Could you transcribe all the entries exactly, omitting the pictures?

┄┄┄┄┄┄

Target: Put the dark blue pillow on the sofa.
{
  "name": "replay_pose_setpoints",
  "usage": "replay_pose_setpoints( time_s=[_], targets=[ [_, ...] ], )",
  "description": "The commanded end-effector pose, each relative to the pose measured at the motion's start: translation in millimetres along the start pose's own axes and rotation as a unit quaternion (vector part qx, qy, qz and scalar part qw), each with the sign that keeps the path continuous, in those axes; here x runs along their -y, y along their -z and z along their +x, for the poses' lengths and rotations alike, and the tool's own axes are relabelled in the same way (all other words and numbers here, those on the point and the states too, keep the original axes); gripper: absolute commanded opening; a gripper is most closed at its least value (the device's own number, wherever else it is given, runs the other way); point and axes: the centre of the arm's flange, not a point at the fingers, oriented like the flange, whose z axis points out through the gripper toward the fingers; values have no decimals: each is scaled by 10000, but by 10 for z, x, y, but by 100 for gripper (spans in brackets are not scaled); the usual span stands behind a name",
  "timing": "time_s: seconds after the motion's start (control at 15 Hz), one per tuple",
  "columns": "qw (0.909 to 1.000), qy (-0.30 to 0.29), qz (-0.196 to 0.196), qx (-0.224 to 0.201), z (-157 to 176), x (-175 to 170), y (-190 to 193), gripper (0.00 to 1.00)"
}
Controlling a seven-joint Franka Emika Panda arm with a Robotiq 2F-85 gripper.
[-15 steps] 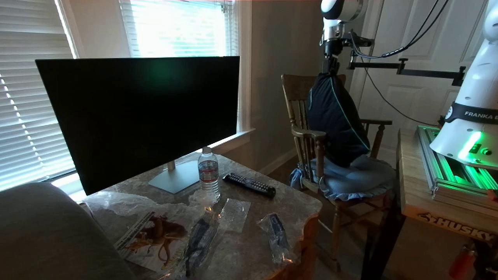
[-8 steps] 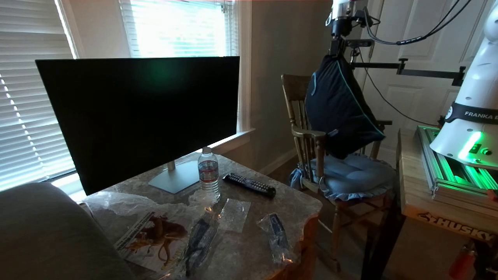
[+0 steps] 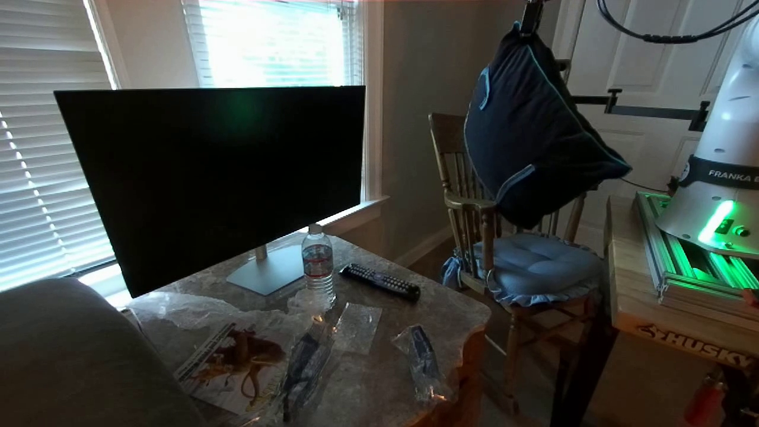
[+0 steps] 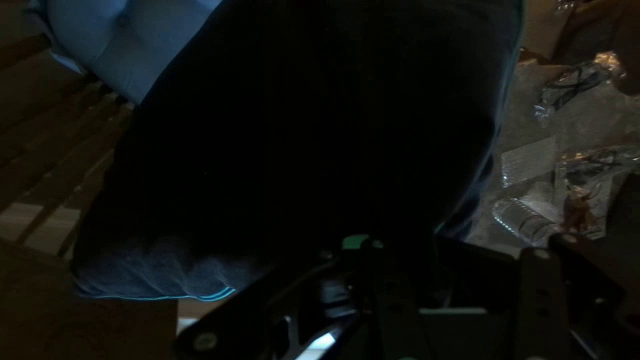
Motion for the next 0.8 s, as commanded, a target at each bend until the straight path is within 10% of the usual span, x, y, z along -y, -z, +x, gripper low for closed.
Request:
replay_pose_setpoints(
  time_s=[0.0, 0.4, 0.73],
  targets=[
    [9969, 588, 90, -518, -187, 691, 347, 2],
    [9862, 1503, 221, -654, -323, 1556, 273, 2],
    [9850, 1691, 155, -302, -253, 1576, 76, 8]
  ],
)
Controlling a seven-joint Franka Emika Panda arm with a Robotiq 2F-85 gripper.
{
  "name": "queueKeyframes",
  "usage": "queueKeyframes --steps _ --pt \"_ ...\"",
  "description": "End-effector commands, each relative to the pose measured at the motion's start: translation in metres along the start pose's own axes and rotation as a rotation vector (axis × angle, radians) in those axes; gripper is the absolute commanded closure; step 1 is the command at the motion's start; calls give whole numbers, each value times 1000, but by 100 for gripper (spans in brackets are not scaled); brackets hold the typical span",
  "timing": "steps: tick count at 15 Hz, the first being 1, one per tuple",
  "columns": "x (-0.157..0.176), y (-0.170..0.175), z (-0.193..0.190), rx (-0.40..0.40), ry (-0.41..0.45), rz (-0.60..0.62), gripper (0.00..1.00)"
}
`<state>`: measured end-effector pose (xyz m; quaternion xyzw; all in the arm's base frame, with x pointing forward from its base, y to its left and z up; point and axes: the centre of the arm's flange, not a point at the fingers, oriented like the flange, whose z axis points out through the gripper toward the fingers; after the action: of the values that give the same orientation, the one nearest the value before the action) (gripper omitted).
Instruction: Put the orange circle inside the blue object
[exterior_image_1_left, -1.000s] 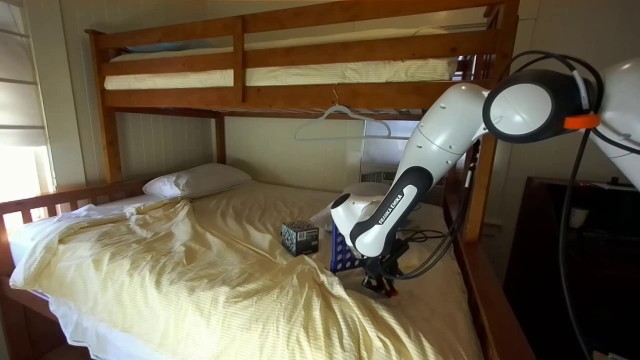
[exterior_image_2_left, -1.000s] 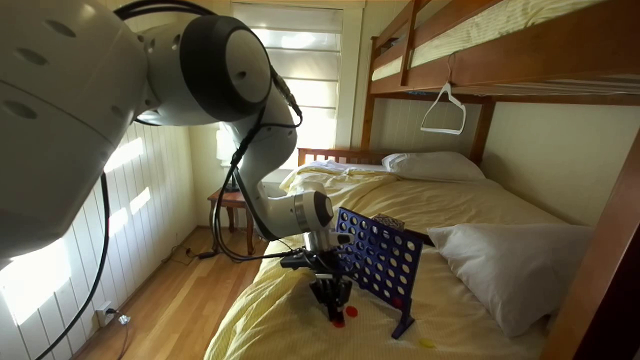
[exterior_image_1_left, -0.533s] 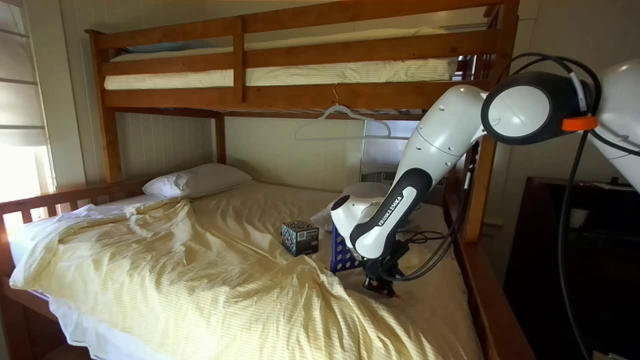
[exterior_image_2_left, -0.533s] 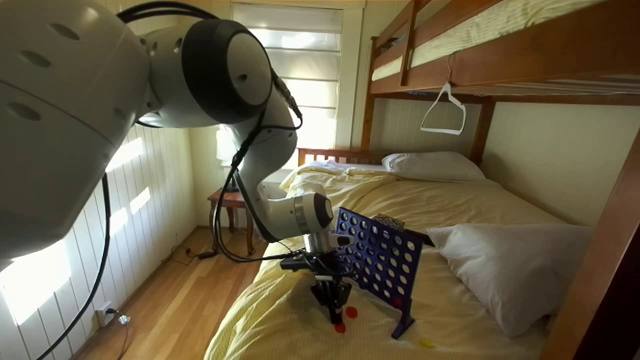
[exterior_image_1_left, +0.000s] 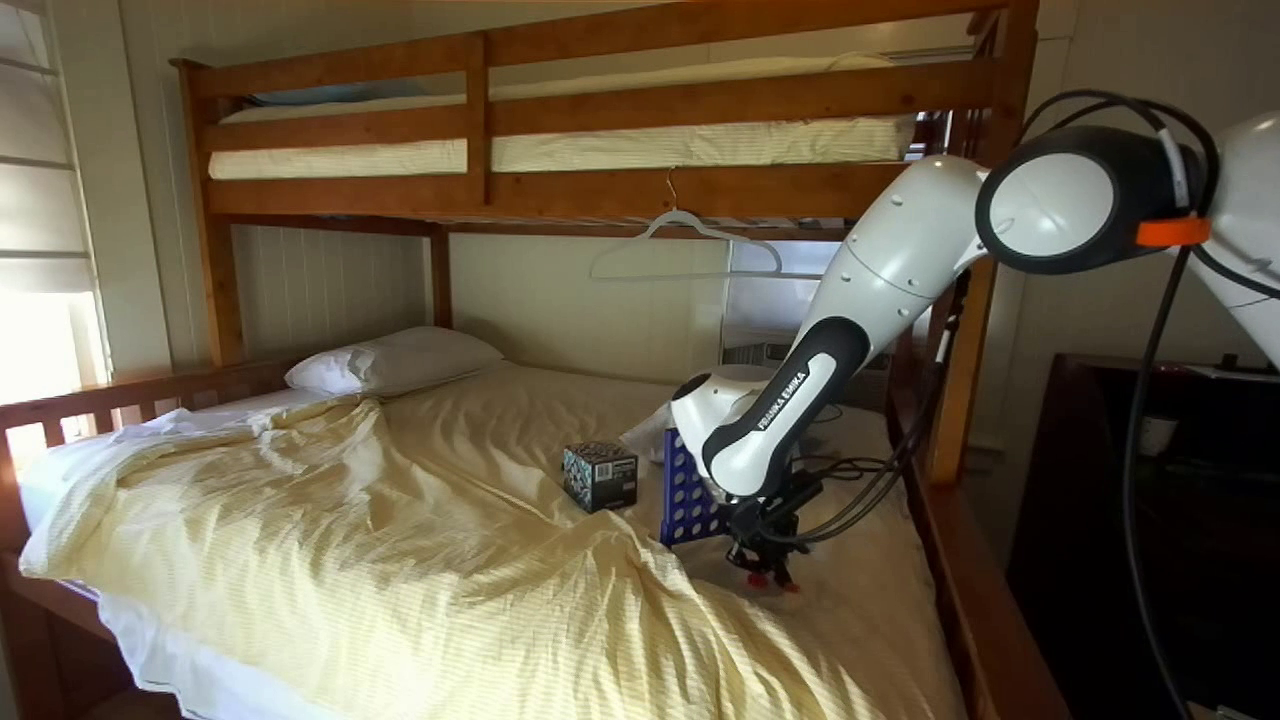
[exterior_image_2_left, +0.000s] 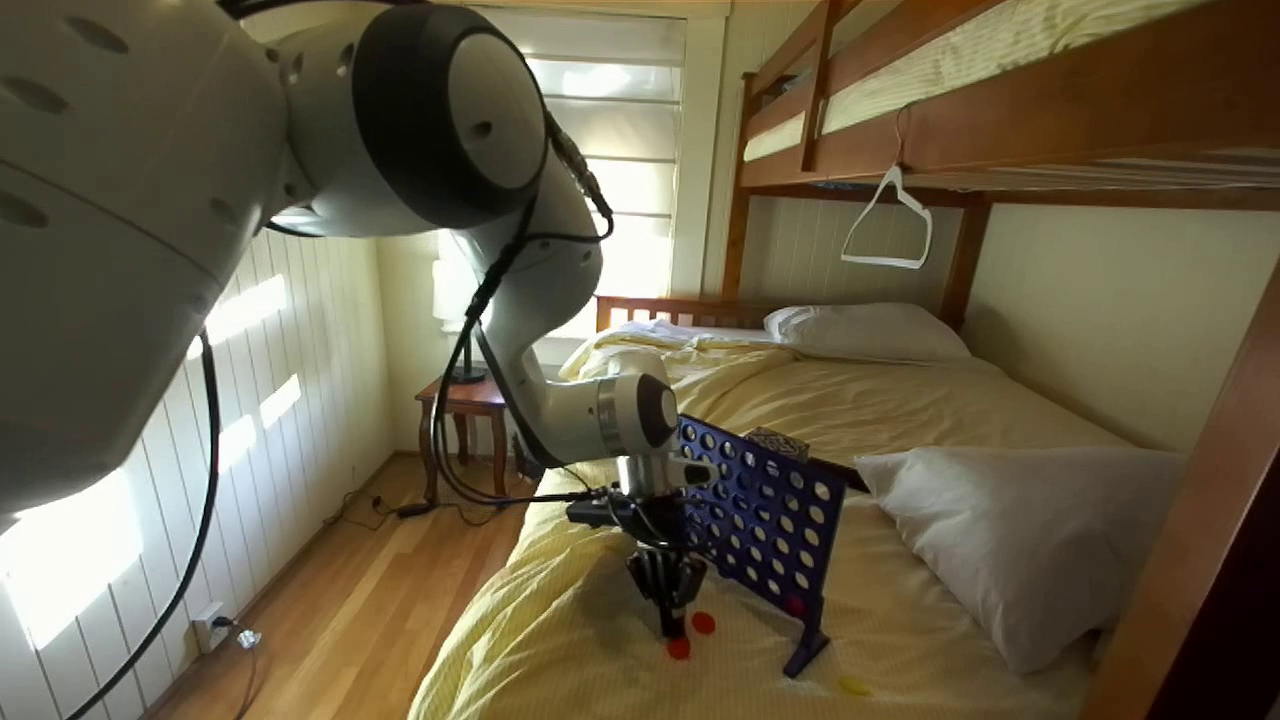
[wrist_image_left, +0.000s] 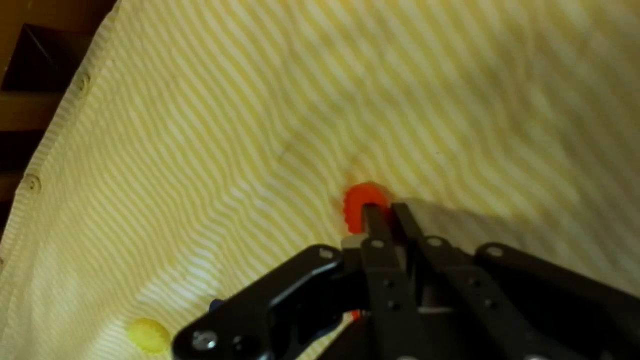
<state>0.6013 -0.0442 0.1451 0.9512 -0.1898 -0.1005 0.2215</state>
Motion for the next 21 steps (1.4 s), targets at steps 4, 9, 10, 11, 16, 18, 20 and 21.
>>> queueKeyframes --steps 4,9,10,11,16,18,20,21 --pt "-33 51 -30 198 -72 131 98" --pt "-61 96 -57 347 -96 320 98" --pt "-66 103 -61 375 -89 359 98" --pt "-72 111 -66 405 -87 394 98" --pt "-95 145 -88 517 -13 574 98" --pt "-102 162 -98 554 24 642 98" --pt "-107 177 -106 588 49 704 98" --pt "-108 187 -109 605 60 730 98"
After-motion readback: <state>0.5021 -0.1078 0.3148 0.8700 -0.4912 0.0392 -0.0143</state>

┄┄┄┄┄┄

SOLVED EXERCISE:
Target: Put the dark blue pillow on the sofa.
{
  "name": "replay_pose_setpoints",
  "usage": "replay_pose_setpoints( time_s=[_], targets=[ [_, ...] ], )",
  "description": "The commanded end-effector pose, each relative to the pose measured at the motion's start: translation in millimetres along the start pose's own axes and rotation as a unit quaternion (vector part qx, qy, qz and scalar part qw), each with the sign that keeps the path continuous, in those axes; here x runs along their -y, y along their -z and z along their +x, for the poses' lengths and rotations alike, and the tool's own axes are relabelled in the same way (all other words and numbers here, those on the point and the states too, keep the original axes); gripper: absolute commanded opening; a gripper is most closed at its least value (the device's own number, wherever else it is given, runs the other way); point and axes: the centre of the arm's flange, not a point at the fingers, oriented like the flange, whose z axis points out through the gripper toward the fingers; values have no decimals: each is scaled by 10000, but by 10 for z, x, y, but by 100 for gripper (spans in brackets are not scaled); the usual span stands behind a name",
  "timing": "time_s: seconds after the motion's start (control at 15 Hz), one per tuple",
  "columns": "qw (0.909 to 1.000), qy (-0.30 to 0.29), qz (-0.196 to 0.196), qx (-0.224 to 0.201), z (-157 to 176), x (-175 to 170), y (-190 to 193), gripper (0.00 to 1.00)"
}
Controlling a seven-joint Franka Emika Panda arm with a Robotiq 2F-85 gripper.
[-15 steps] 
[-8 steps] 
[+0 steps] 
[+0 steps] 
Motion for the next 0.8 s, as commanded, a target at each bend until the straight path is within 10% of the usual span, x, y, z along -y, -z, +x, gripper low for closed.
Request:
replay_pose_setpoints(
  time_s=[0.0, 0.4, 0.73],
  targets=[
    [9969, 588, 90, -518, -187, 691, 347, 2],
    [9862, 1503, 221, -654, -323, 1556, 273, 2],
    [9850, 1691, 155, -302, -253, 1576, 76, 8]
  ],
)
Controlling a seven-joint Franka Emika Panda arm with a Robotiq 2F-85 gripper.
{
  "name": "queueKeyframes",
  "usage": "queueKeyframes --steps _ --pt \"_ ...\"",
  "description": "End-effector commands, each relative to the pose measured at the motion's start: translation in metres along the start pose's own axes and rotation as a rotation vector (axis × angle, radians) in those axes; gripper is the absolute commanded closure; step 1 is the command at the motion's start; calls give whole numbers, each value times 1000, but by 100 for gripper (spans in brackets are not scaled); brackets hold the typical span",
  "timing": "steps: tick count at 15 Hz, the first being 1, one per tuple",
  "columns": "x (-0.157..0.176), y (-0.170..0.175), z (-0.193..0.190), rx (-0.40..0.40), ry (-0.41..0.45), rz (-0.60..0.62), gripper (0.00..1.00)"
}
`<state>`: measured end-effector pose (xyz m; quaternion xyzw; all in the arm's base frame, with x pointing forward from its base, y to its left and z up; point and axes: the centre of the arm's flange, not a point at the fingers, oriented like the flange, whose z axis points out through the gripper toward the fingers; after the action: of the values that give the same orientation, the one nearest the value before the action) (gripper omitted).
Instruction: Put the orange circle inside the blue object
[exterior_image_1_left, -1.000s] 
[exterior_image_2_left, -1.000s] 
[exterior_image_1_left, -0.533s] 
[exterior_image_2_left, -0.533s] 
[exterior_image_1_left, +0.000s] 
[exterior_image_2_left, +0.000s] 
[wrist_image_left, +0.000s] 
<state>0.6013 -0.0442 0.1451 0.9512 -0.1898 -0.1005 0.2215</state>
Motion for the next 21 steps (1.4 s), targets at steps 4, 9, 10, 11, 16, 18, 20 and 21.
>>> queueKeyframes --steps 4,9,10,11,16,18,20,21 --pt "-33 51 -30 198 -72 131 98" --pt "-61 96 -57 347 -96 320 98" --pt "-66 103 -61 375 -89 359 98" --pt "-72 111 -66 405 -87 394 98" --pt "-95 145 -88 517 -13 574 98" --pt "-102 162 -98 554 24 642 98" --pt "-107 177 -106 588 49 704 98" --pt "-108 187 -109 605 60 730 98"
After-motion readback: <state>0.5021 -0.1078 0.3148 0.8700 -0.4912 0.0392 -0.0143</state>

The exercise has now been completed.